Suara pintu kamar terketuk. Aina membuka pintu. Sepupunya memberitahu bahwa ada perias yang akan meriasnya untuk acara resepsi. Aina mengangguk bahwa ia sedang bersiap-siap. "Ustadz. Acara resepsi di Aula pondok ya? Bukannya itu di lingkungan Pondok?." Tanya Aina. "Ada dua Aula. Yang satu memang di dalam pondok.
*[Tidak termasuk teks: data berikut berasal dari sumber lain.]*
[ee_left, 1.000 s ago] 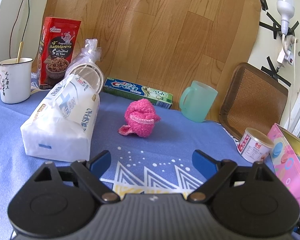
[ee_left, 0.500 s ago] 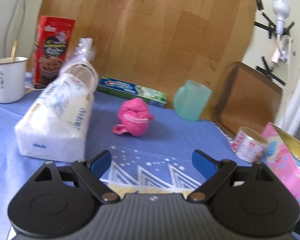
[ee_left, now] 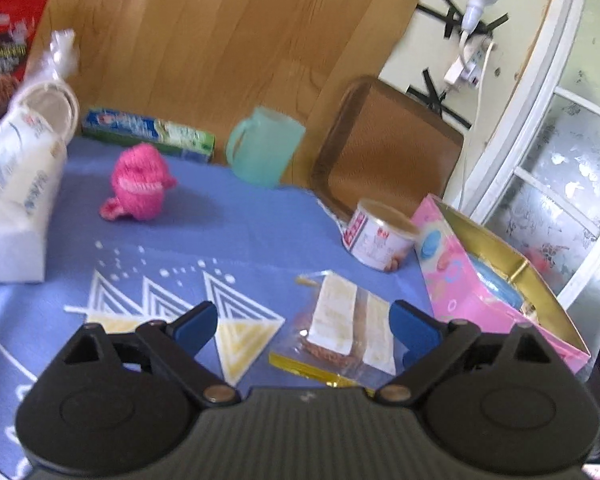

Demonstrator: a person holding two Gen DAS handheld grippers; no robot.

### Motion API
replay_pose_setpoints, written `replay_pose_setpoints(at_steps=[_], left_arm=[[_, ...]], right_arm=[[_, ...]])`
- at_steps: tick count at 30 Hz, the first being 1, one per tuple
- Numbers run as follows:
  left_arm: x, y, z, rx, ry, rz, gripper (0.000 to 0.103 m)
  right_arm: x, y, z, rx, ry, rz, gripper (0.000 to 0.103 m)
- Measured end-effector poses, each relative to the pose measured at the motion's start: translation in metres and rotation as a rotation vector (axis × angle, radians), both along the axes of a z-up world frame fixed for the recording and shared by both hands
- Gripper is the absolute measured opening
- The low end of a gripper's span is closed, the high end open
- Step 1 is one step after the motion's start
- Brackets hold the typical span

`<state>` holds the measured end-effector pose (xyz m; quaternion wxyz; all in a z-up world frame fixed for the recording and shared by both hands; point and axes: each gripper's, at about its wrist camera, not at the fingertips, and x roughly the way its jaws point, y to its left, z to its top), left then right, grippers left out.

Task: Organize soft objects
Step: 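Grasp the snack bag with the left tool, then carry the snack bag into the pink tin and open the left tool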

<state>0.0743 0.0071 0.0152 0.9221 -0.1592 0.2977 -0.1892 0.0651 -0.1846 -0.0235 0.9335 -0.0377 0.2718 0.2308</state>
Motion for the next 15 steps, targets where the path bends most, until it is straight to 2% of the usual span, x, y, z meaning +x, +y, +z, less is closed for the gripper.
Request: replay_pose_setpoints(at_steps=[2, 3, 4, 6, 7, 10, 12, 15], left_arm=[[0.005, -0.006, -0.002, 0.001, 0.023, -0.010, 0.095], [0.008, -0.010, -0.004, 0.002, 0.035, -0.020, 0.089], [0.012, -0.015, -0.006, 0.003, 0.050, -0.036, 0.075], [0.022, -0.028, -0.013, 0.021, 0.111, -0.084, 0.061], [0.022, -0.032, -0.015, 0.018, 0.097, -0.090, 0.059], [0.017, -0.039, -0.007, 0.020, 0.085, -0.096, 0.056], [0.007, -0.043, 0.005, 0.030, 0.038, -0.103, 0.055], [-0.009, -0.058, 0.029, 0.058, -0.050, -0.123, 0.055]], right_arm=[[0.004, 0.002, 0.000, -0.007, 0.002, 0.004, 0.075], [0.007, 0.004, 0.000, -0.016, 0.003, 0.005, 0.076], [0.009, 0.006, 0.000, -0.026, 0.006, 0.004, 0.076], [0.014, 0.012, -0.001, -0.042, 0.003, 0.006, 0.074], [0.015, 0.016, 0.000, -0.056, -0.005, 0.010, 0.066], [0.013, 0.018, 0.002, -0.060, -0.029, -0.037, 0.057], [0.005, 0.011, 0.008, -0.019, -0.058, -0.062, 0.055], [-0.016, 0.002, 0.021, 0.011, -0.170, -0.101, 0.055]])
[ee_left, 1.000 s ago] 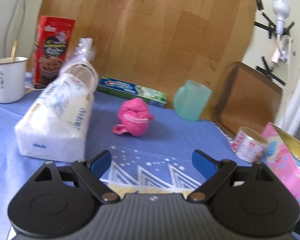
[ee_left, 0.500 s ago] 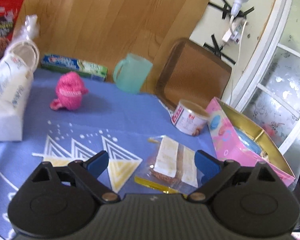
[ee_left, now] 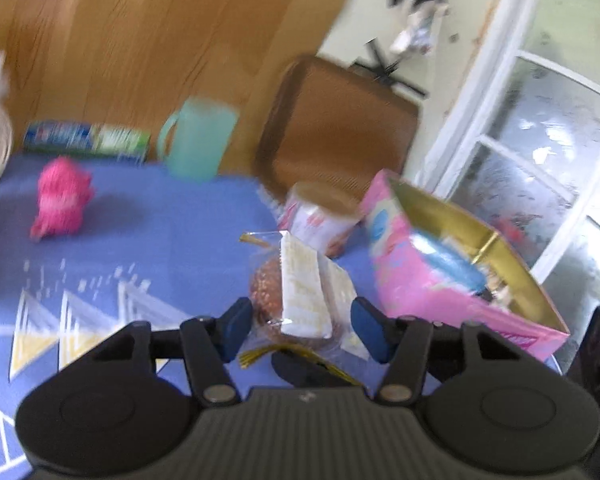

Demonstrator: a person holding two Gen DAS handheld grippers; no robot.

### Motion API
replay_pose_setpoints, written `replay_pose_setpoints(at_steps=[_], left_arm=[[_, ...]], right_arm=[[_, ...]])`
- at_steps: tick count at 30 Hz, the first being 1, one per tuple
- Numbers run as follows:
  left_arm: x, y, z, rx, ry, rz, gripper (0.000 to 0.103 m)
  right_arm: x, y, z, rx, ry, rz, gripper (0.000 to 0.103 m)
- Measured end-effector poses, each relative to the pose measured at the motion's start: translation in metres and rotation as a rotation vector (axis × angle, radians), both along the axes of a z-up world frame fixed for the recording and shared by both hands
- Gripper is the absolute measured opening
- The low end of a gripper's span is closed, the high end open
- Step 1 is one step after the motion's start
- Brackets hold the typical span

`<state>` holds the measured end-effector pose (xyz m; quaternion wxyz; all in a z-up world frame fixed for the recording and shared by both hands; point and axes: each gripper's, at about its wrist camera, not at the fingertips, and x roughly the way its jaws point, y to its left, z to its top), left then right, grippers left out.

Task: Organize soft objects
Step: 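Carry the snack bag into the pink tin and open the left tool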

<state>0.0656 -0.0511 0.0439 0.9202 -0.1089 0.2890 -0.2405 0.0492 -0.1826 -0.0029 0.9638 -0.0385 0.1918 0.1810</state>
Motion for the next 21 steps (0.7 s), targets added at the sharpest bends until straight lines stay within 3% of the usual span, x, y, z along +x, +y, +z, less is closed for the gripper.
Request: replay_pose_setpoints(at_steps=[4, 8, 15, 19, 21], left_arm=[[-0.009, -0.034, 0.030, 0.011, -0.102, -0.063, 0.055], [-0.005, -0.082, 0.043, 0.023, -0.141, -0.161, 0.055], [0.012, -0.179, 0.040, 0.036, -0.121, -0.339, 0.057], [0.013, -0.213, 0.029, 0.093, -0.111, -0.322, 0.058], [0.014, -0.212, 0.023, 0.099, -0.094, -0.301, 0.058]], right_arm=[[-0.019, -0.026, 0.017, 0.022, -0.128, -0.088, 0.055], [-0.029, -0.068, 0.026, 0.024, -0.180, -0.194, 0.055], [-0.032, -0.148, 0.023, 0.027, -0.172, -0.410, 0.056], [-0.021, -0.181, 0.006, -0.092, -0.155, -0.620, 0.058], [-0.025, -0.201, 0.003, -0.030, -0.132, -0.656, 0.057]])
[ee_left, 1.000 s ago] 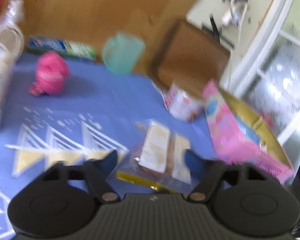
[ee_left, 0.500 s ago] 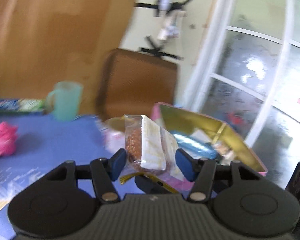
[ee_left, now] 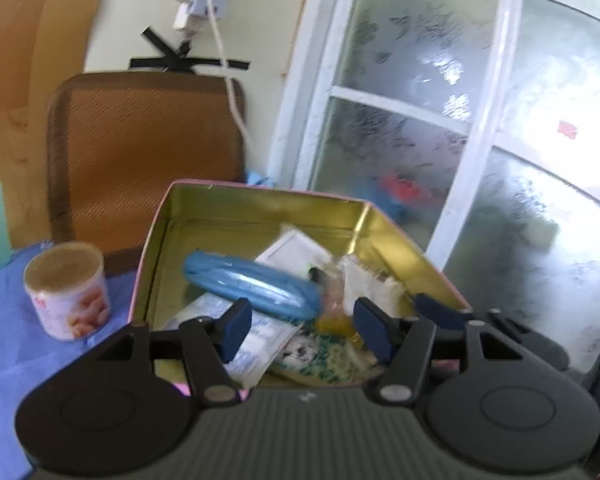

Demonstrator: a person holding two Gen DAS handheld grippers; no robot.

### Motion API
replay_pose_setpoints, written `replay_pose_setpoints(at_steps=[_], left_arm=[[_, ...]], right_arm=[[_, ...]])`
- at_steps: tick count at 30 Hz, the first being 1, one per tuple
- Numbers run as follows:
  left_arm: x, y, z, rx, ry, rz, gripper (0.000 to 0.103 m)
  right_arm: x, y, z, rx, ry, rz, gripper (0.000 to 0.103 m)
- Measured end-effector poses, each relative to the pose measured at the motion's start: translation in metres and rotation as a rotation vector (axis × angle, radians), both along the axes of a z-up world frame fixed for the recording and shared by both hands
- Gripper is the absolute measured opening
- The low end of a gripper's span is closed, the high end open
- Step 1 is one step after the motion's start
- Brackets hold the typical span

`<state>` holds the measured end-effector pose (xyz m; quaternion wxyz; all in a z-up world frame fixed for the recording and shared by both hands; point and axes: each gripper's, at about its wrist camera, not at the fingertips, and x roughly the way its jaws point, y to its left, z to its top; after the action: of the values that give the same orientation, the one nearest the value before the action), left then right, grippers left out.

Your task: Organize soft objects

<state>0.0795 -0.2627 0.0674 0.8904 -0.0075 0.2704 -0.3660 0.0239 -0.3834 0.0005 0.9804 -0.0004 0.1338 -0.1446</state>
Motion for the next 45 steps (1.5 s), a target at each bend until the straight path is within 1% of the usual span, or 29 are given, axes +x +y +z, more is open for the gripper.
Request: replay_pose_setpoints(at_steps=[1, 2, 5, 6, 7, 11, 15, 20, 22, 25, 28, 29, 30, 33, 35, 39, 45], left_arm=[[0.000, 0.005, -0.002, -0.003, 0.011, 0.005, 0.058], [0.000, 0.010, -0.004, -0.002, 0.016, 0.017, 0.058], [-0.004, 0.031, -0.006, -0.003, 0.012, 0.057, 0.058], [-0.006, 0.040, -0.006, -0.004, 0.009, 0.069, 0.059], [-0.008, 0.050, -0.006, -0.002, 0.005, 0.084, 0.062], [-0.017, 0.094, -0.012, 0.017, -0.014, 0.167, 0.063], [-0.021, 0.147, -0.025, 0.033, -0.009, 0.285, 0.063], [-0.020, 0.218, -0.040, 0.079, -0.001, 0.446, 0.063], [-0.019, 0.238, -0.044, 0.094, 0.002, 0.489, 0.063], [-0.019, 0.260, -0.052, 0.095, 0.003, 0.534, 0.063], [-0.019, 0.268, -0.062, 0.066, 0.028, 0.529, 0.063], [-0.020, 0.270, -0.061, 0.051, 0.011, 0.520, 0.063], [-0.024, 0.270, -0.059, 0.037, -0.018, 0.511, 0.065], [-0.028, 0.265, -0.058, 0.040, -0.052, 0.474, 0.066], [-0.031, 0.260, -0.056, 0.041, -0.072, 0.460, 0.066], [-0.035, 0.259, -0.054, 0.034, -0.098, 0.447, 0.071], [-0.034, 0.259, -0.055, 0.033, -0.096, 0.445, 0.071]], right_arm=[[-0.004, -0.006, 0.001, 0.039, -0.016, -0.001, 0.057], [-0.008, -0.009, 0.001, 0.057, -0.032, -0.004, 0.057], [-0.015, 0.001, 0.003, 0.063, -0.063, 0.021, 0.057], [-0.017, 0.006, 0.005, 0.071, -0.080, 0.043, 0.057], [-0.020, 0.012, 0.006, 0.076, -0.095, 0.063, 0.057], [-0.023, 0.043, 0.013, 0.081, -0.137, 0.175, 0.057], [-0.015, 0.084, 0.013, 0.064, -0.108, 0.319, 0.057], [0.001, 0.137, 0.002, 0.070, -0.029, 0.472, 0.057], [0.008, 0.153, 0.001, 0.072, -0.014, 0.509, 0.057], [0.019, 0.169, -0.002, 0.097, 0.011, 0.527, 0.057], [0.028, 0.173, -0.010, 0.150, 0.036, 0.508, 0.057], [0.029, 0.174, -0.014, 0.155, 0.051, 0.499, 0.057], [0.029, 0.175, -0.014, 0.164, 0.058, 0.489, 0.057], [0.024, 0.165, -0.015, 0.228, 0.024, 0.466, 0.057], [0.023, 0.161, -0.016, 0.251, 0.010, 0.450, 0.057], [0.022, 0.160, -0.016, 0.259, -0.011, 0.440, 0.057], [0.018, 0.153, -0.015, 0.278, -0.045, 0.405, 0.057]])
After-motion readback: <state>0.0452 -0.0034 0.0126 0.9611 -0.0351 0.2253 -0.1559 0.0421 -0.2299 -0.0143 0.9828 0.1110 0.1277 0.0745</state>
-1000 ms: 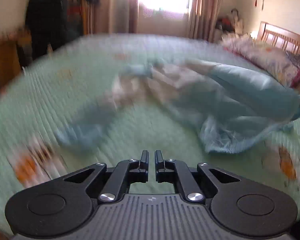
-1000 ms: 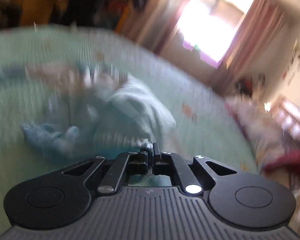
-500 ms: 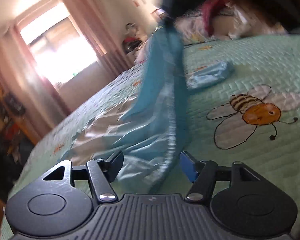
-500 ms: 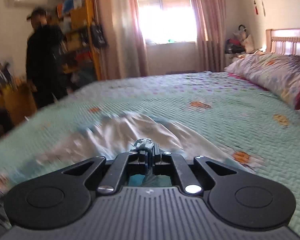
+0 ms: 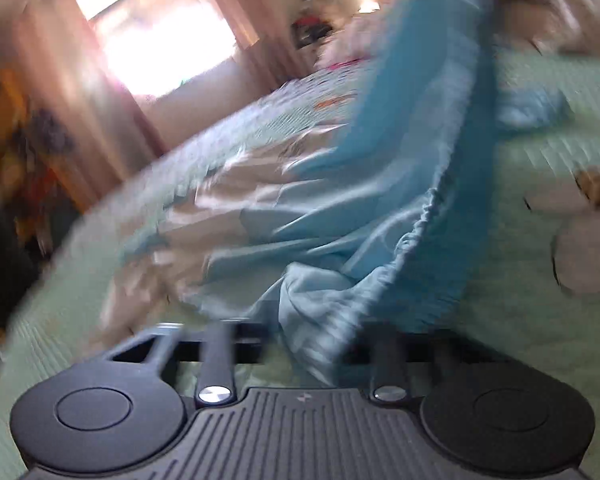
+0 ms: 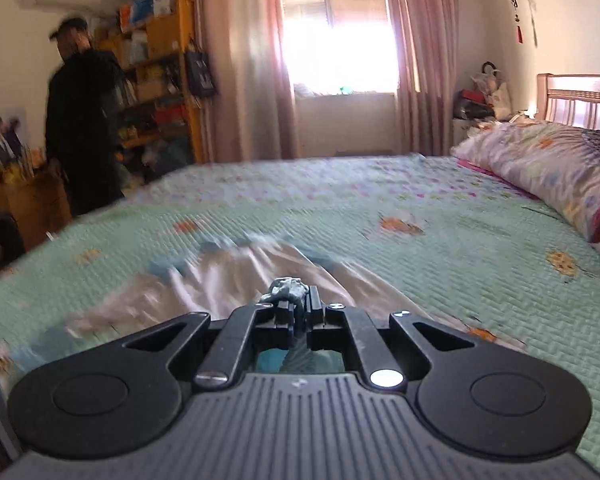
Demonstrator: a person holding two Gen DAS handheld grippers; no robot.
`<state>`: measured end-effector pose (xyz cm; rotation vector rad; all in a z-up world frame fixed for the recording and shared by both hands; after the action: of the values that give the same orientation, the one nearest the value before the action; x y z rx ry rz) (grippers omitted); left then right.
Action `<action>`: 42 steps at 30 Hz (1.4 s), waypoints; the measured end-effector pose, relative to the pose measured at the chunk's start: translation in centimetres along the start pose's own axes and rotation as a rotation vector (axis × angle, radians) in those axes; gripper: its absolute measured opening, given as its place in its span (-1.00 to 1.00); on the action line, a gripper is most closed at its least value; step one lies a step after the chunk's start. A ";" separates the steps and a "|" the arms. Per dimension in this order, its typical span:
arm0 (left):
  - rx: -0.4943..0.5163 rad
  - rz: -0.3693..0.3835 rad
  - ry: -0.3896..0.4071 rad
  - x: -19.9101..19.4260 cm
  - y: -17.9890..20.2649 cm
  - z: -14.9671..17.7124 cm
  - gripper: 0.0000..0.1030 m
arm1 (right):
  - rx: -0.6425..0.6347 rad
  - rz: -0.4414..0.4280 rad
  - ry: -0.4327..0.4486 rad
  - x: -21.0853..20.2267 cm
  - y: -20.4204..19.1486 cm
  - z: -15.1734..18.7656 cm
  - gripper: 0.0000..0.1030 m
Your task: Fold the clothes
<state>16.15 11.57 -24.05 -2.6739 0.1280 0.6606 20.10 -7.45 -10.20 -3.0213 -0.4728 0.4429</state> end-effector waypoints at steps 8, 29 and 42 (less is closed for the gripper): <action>-0.390 0.018 0.090 -2.9 -6.4 -5.0 -0.83 | -0.048 0.102 -0.076 3.3 2.7 6.4 -0.43; -0.614 0.028 0.054 -5.5 -13.0 -7.8 -0.82 | 0.207 -0.079 -0.066 1.2 1.2 2.8 -0.94; -0.542 0.361 0.095 -21.2 -16.1 -11.8 -0.68 | 0.412 -0.360 0.059 -11.3 2.0 -7.6 -0.94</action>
<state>5.25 21.82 0.93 -3.2439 0.5375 0.7615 12.55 -12.86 -0.07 -2.4799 -0.7908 0.3690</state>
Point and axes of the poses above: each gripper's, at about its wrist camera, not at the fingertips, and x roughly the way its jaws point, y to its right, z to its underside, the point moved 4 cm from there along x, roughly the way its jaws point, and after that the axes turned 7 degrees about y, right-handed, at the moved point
Satu lagi di luar pondok tapi masih berjarak 50 meter. Disewakan juga untuk umum. "Para santriwati tahu dong nanti saya istri Ustadz?", Aina penuh tanya. "Tentu. Walau mungkin tidak semua santriwati tahu kalau saya anak Abah." Aina menaikkan alisnya. "Kita sambung nanti ya, Ustadz. Saya make up an dulu.", Ustadz Nabil tersenyum mengangguk. Aina keluar pintu, kepalanya masuk lagi ke kamar menintip dari pintu. "Ustadz, satu pertanyaan. Kenapa dipanggil Jun?". Tangan Ustadz Nabil memberi kode agar Ania segera keluar berias. "Nanti saja. Hutang saya."
Sesaat lagi, acara resepsi akan segera digelar.